What is expected ::
Set each record down exactly, excluding all images.
#####
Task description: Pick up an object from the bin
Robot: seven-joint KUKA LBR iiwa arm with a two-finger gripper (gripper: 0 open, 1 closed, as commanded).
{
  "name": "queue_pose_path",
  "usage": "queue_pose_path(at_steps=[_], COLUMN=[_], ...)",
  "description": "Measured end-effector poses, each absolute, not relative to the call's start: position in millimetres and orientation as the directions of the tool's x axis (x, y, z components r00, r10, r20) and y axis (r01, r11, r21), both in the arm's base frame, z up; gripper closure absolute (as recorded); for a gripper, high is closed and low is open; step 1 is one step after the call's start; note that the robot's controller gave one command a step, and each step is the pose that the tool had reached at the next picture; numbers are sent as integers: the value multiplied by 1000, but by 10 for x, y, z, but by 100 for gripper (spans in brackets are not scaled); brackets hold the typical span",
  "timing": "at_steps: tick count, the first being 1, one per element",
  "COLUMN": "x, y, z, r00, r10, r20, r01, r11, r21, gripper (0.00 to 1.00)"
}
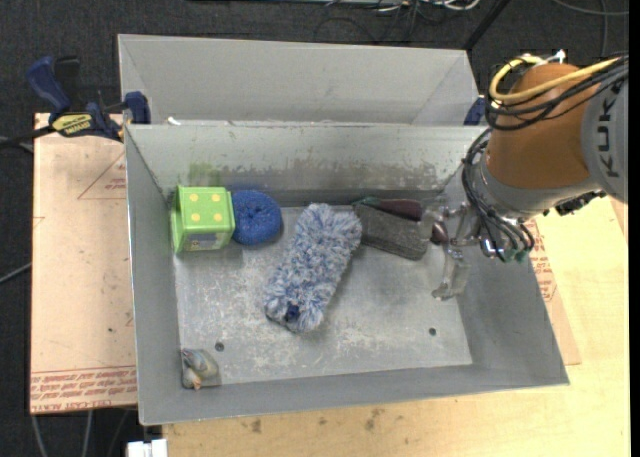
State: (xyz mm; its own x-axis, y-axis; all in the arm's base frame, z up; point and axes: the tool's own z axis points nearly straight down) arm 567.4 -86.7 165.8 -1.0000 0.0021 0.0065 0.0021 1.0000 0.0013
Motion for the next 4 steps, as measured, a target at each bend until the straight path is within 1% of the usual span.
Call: queue_pose_path(at_steps=[1,2,3,4], x=[5689,6057,6303,6481], y=[-864,-577,-499,-358], z=[1704,1371,906,776], r00=[-1000,-999,-999,-1000], r10=[0,49,40,5], r20=[-1,-13,-7,-9], r01=[0,49,40,5], r11=[1000,999,999,1000], r21=[0,-1,4,0], gripper=[0,0,0,100])
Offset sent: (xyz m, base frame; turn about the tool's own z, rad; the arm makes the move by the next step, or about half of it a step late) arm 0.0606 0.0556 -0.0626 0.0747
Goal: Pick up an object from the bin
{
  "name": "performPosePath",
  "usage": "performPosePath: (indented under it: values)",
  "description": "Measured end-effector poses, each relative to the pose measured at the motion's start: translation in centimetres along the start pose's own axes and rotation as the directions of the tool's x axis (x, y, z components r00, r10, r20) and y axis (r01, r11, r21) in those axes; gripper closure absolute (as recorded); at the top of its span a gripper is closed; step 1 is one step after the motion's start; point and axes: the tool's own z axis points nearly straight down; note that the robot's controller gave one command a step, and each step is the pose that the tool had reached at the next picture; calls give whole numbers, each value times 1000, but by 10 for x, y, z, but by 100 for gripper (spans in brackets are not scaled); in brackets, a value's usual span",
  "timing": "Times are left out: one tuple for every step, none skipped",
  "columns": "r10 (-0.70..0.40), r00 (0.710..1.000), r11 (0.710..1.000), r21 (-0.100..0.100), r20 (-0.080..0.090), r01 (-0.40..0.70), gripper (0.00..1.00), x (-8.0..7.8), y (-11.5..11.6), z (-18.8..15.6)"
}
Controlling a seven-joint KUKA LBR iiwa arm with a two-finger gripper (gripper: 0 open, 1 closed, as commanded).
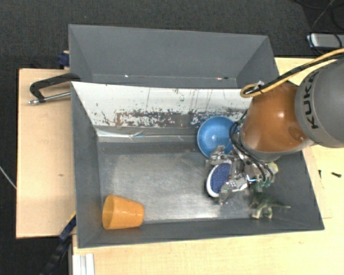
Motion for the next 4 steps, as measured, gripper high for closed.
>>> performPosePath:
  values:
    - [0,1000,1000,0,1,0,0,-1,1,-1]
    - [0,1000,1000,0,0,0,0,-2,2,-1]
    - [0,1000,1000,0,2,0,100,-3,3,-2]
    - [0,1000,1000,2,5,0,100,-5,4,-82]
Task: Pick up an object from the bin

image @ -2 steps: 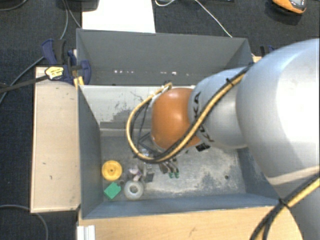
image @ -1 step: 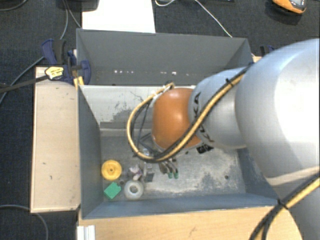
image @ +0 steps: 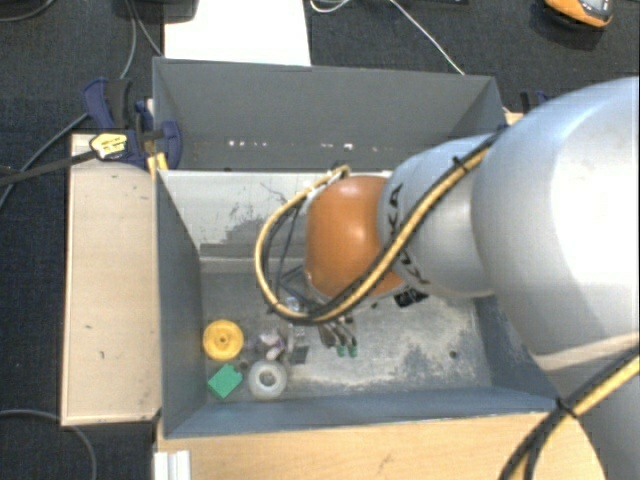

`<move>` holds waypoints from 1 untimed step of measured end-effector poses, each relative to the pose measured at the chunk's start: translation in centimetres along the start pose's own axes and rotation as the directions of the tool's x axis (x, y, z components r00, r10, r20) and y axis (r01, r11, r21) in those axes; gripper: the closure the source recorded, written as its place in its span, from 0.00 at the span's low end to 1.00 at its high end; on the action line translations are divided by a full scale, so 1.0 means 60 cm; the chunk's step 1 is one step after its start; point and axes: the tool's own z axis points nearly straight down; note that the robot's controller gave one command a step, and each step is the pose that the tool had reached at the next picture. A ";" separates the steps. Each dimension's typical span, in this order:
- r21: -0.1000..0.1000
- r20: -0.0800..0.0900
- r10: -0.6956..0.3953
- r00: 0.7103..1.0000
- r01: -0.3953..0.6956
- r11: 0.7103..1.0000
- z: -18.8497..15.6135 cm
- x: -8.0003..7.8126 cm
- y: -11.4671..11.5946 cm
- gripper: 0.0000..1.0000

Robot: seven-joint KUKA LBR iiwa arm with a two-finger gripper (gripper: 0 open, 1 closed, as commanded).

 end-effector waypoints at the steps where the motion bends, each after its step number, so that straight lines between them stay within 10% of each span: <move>1: 0.000 0.002 -0.034 0.999 0.034 0.999 -0.006 0.000 0.001 1.00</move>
Offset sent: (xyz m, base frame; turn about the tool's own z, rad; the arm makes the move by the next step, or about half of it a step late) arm 0.0000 0.0000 0.0605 0.0000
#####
Response to the task ::
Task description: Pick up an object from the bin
Robot: seven-joint KUKA LBR iiwa arm with a two-finger gripper (gripper: 0 open, 1 closed, as commanded).
{
  "name": "queue_pose_path",
  "usage": "queue_pose_path(at_steps=[_], COLUMN=[_], ...)",
  "description": "Measured end-effector poses, each absolute, not relative to the call's start: position in millimetres and orientation as the directions of the tool's x axis (x, y, z components r00, r10, r20) and y axis (r01, r11, r21), both in the arm's base frame, z up; gripper closure absolute (as recorded); for a gripper, high is closed and low is open; step 1 is one step after the call's start; note that the robot's controller gave one command a step, and each step is the pose that the tool had reached at the next picture; numbers are sent as integers: the value multiplied by 1000, but by 10 for x, y, z, but by 100 for gripper (spans in brackets are not scaled); brackets hold the typical span",
  "timing": "at_steps: tick count, the first being 1, one per element",
  "COLUMN": "x, y, z, r00, r10, r20, r01, r11, r21, gripper (0.00 to 1.00)"
}
State: (xyz mm; its own x-axis, y-axis; all in the arm's base frame, z up; point and axes: the tool's own z axis points nearly straight down) arm 567.4 -86.7 165.8 -1.0000 0.0021 0.0065 0.0021 1.0000 0.0013
Motion for the next 4 steps, as measured, a target at each bend until the straight path is within 1% of the usual span.
Call: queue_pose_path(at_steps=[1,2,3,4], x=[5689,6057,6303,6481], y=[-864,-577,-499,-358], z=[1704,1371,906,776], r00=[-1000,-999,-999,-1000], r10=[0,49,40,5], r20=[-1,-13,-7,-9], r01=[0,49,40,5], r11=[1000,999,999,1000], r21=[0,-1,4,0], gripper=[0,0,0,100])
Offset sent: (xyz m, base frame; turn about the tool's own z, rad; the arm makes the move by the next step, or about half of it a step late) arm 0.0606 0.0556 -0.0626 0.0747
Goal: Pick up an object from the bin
{
  "name": "performPosePath",
  "usage": "performPosePath: (indented under it: values)",
  "description": "Measured end-effector poses, each relative to the pose measured at the motion's start: translation in centimetres along the start pose's own axes and rotation as the directions of the tool's x axis (x, y, z components r00, r10, r20) and y axis (r01, r11, r21) in those axes; gripper closure absolute (as recorded); at the top of its span a gripper is closed; step 1 is one step after the motion's start; point and axes: the tool's own z axis points nearly straight down; note that the robot's controller gave one command a step, and each step is the pose that the tool had reached at the next picture; calls give whole numbers, each value times 1000, but by 10 for x, y, z, but by 100 for gripper (spans in brackets are not scaled); in brackets, a value's usual span",
  "timing": "Times are left out: one tuple for every step, none skipped",
  "columns": "r10 (-0.70..0.40), r00 (0.710..1.000), r11 (0.710..1.000), r21 (-0.100..0.100), r20 (-0.080..0.090), r01 (-0.40..0.70), gripper (0.00..1.00), x (-8.0..7.8), y (-11.5..11.6), z (-18.8..15.6)"
}
Controlling a seven-joint KUKA LBR iiwa arm with a two-finger gripper (gripper: 0 open, 1 closed, as commanded).
Motion for the next 4 steps, as measured, gripper high for closed.
>>> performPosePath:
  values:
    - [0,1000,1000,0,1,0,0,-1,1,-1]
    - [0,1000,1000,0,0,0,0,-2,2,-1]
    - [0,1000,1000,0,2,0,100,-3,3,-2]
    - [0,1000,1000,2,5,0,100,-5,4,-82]
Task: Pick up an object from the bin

image @ -2 steps: 
image @ -1 step: 
image @ +0 steps: 

`<move>` holds waypoints from 1 untimed step of measured end-effector poses, each relative to the pose measured at the chunk's start: translation in centimetres along the start pose's own axes and rotation as the directions of the tool's x axis (x, y, z components r00, r10, r20) and y axis (r01, r11, r21) in those axes; gripper: the closure the source recorded, written as its place in its span, from 0.00 at the span's low end to 1.00 at its high end; on the action line translations are divided by a full scale, so 1.0 means 60 cm; the chunk's step 1 is one step after its start; point and axes: the tool's own z axis points nearly straight down; note that the robot's controller gave one command a step, and each step is the pose that the tool had reached at the next picture. A ";" separates the steps. Each dimension's typical span, in this order:
- r21: -0.1000..0.1000
- r20: -0.0800..0.0900
- r10: -0.6956..0.3953
- r00: 0.7103..1.0000
- r01: -0.3953..0.6956
- r11: 0.7103..1.0000
- z: -18.8497..15.6135 cm
- x: -8.0003..7.8126 cm
- y: -11.4671..11.5946 cm
- gripper: 0.0000..1.0000

Robot: seven-joint KUKA LBR iiwa arm with a two-finger gripper (gripper: 0 open, 1 closed, as commanded).

 end-effector waypoints at the steps where the motion bends, each after its step number, so that straight lines between them stay within 10% of each span: <move>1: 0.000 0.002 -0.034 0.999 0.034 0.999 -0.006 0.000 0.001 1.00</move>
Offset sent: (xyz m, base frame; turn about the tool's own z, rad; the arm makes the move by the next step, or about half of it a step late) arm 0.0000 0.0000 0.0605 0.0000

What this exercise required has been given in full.